(MATERIAL PROVIDED):
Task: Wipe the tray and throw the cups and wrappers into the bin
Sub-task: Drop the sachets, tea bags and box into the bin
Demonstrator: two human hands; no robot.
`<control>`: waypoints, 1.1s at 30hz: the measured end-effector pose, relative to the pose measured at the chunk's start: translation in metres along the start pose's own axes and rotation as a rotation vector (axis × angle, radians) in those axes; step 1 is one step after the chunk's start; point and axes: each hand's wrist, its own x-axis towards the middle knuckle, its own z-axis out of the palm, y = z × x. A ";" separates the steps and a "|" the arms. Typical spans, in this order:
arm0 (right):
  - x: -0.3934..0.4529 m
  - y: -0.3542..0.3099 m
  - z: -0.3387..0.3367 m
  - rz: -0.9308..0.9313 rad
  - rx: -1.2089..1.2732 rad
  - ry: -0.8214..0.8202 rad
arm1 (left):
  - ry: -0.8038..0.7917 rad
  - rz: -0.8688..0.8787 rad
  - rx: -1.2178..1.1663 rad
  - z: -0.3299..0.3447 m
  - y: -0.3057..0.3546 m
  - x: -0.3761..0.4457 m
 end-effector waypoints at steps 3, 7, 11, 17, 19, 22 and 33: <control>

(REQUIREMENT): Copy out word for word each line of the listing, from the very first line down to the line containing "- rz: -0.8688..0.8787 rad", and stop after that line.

(EXERCISE RESPONSE):
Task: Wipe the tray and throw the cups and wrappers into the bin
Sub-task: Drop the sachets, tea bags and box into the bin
Demonstrator: two human hands; no robot.
`<control>`: waypoints, 1.1s at 30hz: the measured end-effector pose, relative to the pose measured at the chunk's start: translation in metres along the start pose's own axes and rotation as a rotation vector (axis × angle, radians) in those axes; step 1 is one step after the chunk's start; point and axes: each hand's wrist, its own x-axis towards the middle knuckle, its own z-axis out of the palm, y = z × x. A ";" separates the steps and a "|" the arms. Typical spans, in this order:
arm0 (right):
  - x: -0.3934..0.4529 m
  - y: -0.3542..0.3099 m
  - z: -0.3387..0.3367 m
  - rz: -0.9308..0.9313 rad
  - rx: -1.2089..1.2732 rad
  - ry: -0.8214..0.8202 rad
arm1 (left):
  - ry: -0.8038..0.7917 rad
  - rz: -0.8688..0.8787 rad

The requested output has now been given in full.